Right now we've got a number of great projects that are either in design or under construction, including the Albert Sherman Center at the UMass Medical Center in Worcester, which is one of the largest projects currently under construction in the state. We are also working on a new three-rink facility for the Skating Club of Boston, which is going to be a very exciting new venue for the club, which has been an important part of Boston for the past 100 years. And we have a number of other projects under way: an arts center at Deerfield Academy, a major renovation of an academic building at Phillips Exeter Academy in New Hampshire and a new Squash Center at Middlebury College in Vermont. A rather interesting project that is also under construction is a new Thai Buddhist temple in Raynham, Mass. When it's completed it will be the largest Buddhist temple in the United States.

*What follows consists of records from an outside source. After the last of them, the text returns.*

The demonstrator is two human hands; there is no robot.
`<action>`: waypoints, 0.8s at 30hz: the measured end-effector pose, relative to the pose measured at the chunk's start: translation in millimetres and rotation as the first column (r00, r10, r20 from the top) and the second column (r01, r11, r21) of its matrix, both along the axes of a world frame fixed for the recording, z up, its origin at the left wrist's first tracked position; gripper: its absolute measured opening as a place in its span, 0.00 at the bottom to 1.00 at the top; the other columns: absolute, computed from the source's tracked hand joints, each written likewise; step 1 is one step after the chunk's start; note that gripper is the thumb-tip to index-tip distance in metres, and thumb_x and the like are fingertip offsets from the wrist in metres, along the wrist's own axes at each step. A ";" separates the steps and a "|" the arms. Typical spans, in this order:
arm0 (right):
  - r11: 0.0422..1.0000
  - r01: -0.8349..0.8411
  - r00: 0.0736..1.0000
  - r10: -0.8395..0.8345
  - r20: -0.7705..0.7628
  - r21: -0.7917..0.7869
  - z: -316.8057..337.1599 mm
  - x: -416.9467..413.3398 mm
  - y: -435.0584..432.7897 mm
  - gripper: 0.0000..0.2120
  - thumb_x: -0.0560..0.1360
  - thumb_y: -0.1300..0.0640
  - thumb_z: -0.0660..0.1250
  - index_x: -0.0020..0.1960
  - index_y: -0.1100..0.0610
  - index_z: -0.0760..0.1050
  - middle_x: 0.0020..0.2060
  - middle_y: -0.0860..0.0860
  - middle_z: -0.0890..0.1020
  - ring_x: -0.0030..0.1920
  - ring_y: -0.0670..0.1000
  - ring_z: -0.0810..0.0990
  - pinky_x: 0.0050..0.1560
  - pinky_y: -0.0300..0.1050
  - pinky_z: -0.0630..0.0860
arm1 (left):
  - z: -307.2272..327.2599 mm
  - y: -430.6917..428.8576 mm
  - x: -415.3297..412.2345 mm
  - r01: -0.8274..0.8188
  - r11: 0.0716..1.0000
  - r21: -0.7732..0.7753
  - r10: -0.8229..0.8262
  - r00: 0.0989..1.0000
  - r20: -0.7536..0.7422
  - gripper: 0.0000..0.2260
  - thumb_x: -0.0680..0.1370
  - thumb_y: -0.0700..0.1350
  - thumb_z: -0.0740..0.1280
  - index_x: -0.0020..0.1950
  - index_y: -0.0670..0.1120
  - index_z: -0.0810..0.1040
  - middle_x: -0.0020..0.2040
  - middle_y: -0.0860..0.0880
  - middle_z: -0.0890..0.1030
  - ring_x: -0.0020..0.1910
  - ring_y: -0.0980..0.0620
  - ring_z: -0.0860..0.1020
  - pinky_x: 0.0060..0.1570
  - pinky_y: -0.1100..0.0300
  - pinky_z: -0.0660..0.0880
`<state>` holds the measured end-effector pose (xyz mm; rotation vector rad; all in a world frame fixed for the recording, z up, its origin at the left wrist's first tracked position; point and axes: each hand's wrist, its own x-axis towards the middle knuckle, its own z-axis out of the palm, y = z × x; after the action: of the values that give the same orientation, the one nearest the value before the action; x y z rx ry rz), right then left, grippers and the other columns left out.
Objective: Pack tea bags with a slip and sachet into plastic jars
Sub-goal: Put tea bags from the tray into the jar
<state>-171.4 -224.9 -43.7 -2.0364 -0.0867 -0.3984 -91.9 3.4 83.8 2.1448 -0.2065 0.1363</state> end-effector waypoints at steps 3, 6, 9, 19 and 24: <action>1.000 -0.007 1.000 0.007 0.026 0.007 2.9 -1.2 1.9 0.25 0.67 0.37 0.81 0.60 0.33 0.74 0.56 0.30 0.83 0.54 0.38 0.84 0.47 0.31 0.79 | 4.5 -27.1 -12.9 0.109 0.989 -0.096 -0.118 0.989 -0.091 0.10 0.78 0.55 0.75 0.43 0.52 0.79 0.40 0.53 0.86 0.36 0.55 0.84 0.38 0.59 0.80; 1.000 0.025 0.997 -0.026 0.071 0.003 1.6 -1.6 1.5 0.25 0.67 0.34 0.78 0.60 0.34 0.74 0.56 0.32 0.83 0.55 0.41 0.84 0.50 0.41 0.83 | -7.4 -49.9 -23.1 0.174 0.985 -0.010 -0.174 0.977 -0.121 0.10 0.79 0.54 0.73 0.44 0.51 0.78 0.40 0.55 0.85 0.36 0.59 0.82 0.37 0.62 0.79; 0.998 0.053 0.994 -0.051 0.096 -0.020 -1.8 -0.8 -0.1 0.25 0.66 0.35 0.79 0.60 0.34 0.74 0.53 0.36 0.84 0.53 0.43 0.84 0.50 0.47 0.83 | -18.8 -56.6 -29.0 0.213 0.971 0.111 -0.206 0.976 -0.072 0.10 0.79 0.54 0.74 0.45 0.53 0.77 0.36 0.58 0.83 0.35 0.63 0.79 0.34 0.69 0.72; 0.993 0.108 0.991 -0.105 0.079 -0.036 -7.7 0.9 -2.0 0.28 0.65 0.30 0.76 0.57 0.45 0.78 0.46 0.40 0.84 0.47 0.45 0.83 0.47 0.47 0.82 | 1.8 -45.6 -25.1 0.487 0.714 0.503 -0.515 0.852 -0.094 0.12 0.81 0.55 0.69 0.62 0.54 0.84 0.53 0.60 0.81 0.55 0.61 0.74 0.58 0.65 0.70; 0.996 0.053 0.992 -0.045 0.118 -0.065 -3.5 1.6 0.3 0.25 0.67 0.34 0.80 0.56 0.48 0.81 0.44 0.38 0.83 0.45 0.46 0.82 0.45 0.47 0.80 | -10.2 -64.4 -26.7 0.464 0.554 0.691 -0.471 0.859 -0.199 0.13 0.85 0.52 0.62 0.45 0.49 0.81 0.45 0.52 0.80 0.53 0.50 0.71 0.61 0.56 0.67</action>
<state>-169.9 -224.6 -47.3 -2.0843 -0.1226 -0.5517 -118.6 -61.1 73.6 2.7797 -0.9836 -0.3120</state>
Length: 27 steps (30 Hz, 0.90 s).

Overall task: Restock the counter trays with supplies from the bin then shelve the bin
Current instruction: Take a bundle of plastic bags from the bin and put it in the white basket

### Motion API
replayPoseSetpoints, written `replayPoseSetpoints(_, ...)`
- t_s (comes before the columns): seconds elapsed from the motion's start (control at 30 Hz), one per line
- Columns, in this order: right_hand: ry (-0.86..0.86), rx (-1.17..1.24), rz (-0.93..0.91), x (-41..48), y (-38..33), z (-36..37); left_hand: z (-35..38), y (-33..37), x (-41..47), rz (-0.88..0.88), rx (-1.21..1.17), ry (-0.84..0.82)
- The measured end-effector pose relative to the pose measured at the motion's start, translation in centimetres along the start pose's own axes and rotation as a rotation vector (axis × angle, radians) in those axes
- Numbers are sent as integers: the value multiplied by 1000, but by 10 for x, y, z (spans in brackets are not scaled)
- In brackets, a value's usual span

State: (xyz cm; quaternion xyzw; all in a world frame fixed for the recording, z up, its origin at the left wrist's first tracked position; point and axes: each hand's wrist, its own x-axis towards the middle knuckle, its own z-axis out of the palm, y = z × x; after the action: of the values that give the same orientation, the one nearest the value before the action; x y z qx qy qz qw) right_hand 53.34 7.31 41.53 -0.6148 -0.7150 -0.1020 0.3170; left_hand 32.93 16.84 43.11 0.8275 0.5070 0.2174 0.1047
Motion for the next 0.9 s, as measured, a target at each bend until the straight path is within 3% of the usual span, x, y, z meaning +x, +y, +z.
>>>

Boston SF: Please tell us about some of your personal design philosophies and how they've changed during your 30 years in the business?
Philip Laird: As our office has grown over the past 30 years, we have continually tried to improve the collaborative nature of design within the office. We see that desire for a collaborative approach to also be something that's important in business and academics and, really, with all of our clients. So we do place an emphasis on designing spaces that foster interaction and promote collaboration and we have done that with our own office and with the spaces we design for our clients.